Zamanla, politikacıların fikir birliği yıprandı. Winston Peters, herhangi bir Māori'nin hak talebinde bulunmasına izin veren yasanın bir sonucu olarak Waitangi Mahkemesi'nde kaydedilen artan sayıda iddiayı eleştirdi ve talep süreci etrafında bir "Waidangi Sos Treni Antlaşması"nın oluşturulduğunu öne sürdü. ACT taraf bu eleştiri yankılandı etti - "kara yasadışı alınan veya yanlış telafi nerede biz haksızlık edilenlerin soyundan belirleyebilir eğer iddialar derhal çözülmesi gerektiğini" belirten rağmen, bunlar Antlaşması yerleşim mevzuatı desteklemek için oy asla ve çözüm sürecindeki katılımcıları tanımlamak için "Waitangi Şikayet Endüstrisi Antlaşması" ifadesini icat etti.

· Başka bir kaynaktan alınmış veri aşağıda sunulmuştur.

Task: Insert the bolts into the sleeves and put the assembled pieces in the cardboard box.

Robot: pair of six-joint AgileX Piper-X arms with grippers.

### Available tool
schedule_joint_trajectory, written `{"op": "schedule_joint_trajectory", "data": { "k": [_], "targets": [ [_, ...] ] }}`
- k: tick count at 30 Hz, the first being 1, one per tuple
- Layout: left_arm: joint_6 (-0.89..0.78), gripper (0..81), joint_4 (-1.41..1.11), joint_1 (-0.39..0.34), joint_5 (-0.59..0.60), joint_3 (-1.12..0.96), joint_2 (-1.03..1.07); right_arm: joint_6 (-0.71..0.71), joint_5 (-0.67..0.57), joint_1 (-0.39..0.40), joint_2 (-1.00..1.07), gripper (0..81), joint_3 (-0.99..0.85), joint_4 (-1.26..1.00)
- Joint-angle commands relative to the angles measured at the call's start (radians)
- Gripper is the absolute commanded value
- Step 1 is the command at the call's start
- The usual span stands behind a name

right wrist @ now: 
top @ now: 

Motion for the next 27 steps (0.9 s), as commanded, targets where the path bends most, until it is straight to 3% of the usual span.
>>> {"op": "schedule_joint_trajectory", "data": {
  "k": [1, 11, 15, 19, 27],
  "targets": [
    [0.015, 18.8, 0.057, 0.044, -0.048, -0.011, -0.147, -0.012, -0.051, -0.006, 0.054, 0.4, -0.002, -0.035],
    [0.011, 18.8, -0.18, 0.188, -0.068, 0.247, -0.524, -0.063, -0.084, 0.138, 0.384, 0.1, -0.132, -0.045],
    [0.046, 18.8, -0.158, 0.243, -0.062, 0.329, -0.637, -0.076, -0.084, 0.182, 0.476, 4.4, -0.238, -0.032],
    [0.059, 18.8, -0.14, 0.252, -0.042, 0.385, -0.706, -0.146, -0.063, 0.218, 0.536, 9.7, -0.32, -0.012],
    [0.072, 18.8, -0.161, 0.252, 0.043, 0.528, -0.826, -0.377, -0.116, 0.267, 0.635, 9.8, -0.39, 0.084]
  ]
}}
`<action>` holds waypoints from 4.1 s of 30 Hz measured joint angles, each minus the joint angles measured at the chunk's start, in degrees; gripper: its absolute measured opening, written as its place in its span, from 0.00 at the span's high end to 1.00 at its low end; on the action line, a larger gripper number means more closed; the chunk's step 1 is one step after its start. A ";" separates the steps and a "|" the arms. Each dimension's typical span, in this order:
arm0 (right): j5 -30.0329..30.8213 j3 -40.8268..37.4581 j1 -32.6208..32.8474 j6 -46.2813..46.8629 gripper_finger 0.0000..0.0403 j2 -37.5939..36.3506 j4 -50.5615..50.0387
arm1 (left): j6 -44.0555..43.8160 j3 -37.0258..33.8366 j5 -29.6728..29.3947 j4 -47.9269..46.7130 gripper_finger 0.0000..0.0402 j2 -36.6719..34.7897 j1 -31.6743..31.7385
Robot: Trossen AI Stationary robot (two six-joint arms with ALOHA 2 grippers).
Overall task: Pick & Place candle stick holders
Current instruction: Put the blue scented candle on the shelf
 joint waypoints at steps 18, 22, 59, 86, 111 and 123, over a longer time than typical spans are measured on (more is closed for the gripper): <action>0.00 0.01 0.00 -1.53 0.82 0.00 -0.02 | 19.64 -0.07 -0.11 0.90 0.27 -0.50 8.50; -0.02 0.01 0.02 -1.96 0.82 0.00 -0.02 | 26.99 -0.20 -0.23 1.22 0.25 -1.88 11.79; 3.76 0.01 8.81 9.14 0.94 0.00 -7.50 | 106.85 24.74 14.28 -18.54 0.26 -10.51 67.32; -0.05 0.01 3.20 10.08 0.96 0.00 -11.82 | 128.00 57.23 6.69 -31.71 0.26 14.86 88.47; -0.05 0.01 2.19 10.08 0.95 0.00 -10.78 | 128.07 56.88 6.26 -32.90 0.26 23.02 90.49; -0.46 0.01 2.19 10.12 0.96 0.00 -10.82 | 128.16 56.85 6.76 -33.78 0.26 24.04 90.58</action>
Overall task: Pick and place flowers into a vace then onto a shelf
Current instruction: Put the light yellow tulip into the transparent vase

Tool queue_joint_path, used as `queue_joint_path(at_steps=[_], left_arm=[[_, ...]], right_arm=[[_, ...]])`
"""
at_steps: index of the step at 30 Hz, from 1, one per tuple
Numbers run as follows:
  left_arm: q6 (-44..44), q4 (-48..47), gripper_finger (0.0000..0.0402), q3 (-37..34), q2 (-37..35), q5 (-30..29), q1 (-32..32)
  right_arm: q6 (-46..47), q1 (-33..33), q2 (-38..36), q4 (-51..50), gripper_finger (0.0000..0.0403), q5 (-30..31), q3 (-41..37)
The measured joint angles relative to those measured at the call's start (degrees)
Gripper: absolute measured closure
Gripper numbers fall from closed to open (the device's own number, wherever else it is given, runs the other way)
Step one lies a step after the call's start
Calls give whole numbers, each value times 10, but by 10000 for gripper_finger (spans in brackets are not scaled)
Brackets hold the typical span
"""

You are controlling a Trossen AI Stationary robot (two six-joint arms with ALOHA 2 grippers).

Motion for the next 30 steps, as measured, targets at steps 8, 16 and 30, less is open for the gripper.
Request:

Orewa Konuşma 2004 yılında terim "Waitangi Şikayet Sanayi Antlaşması'nı" sürebilir ilk kez Ulusal Partisi'ni gördü. Sir Douglas Graham'ın Bakan Yardımcısı olan National'ın Maori İşleri sözcüsü Georgina te Heuheu'nun yerini Gerry Brownlee aldı . Ulusal Parti üyelerinin yerleşimlere yönelik özel eleştirileri, anlaşmaların yeterince hızlı müzakere edilmemesi, davacı müzakerecilerin halklarının desteğini almasını sağlamak için yeterince dikkat gösterilmemesi ve yerleşim mevzuatının anlaşmalara uygunsuz ağırlık vermesidir. Maori'nin manevi inançları.

Maori Partisi ve Yeşiller Partisi hem bir IWI düzeyinde müzakere yerleşim haklarını göz ardı ettiği, Taç müzakerelerde çok fazla güce sahip olduğu gerekçesiyle Antlaşması yerleşim eleştirmek HAPU (klanlar veya subtribes) ve bu yerleşim tazminat çok cimri olduğunu.

Bazı anlaşmazlıklar devam etse de, taraflar Eylül 2008'de kabul edilen Te Roroa, Te Arawa Affiliate ve Central North Island yerleşimlerinin uygulanmasına yönelik yasayı oybirliğiyle desteklediler.

akademik eleştiri

Maori akademisyenleri Evan Poata-Smith , Carwyn Jones, Margaret Mutu , Linda Te Aho , Hemopereki Simon ve Robert Joseph, Antlaşma çözüm süreçlerini eleştiriyorlar.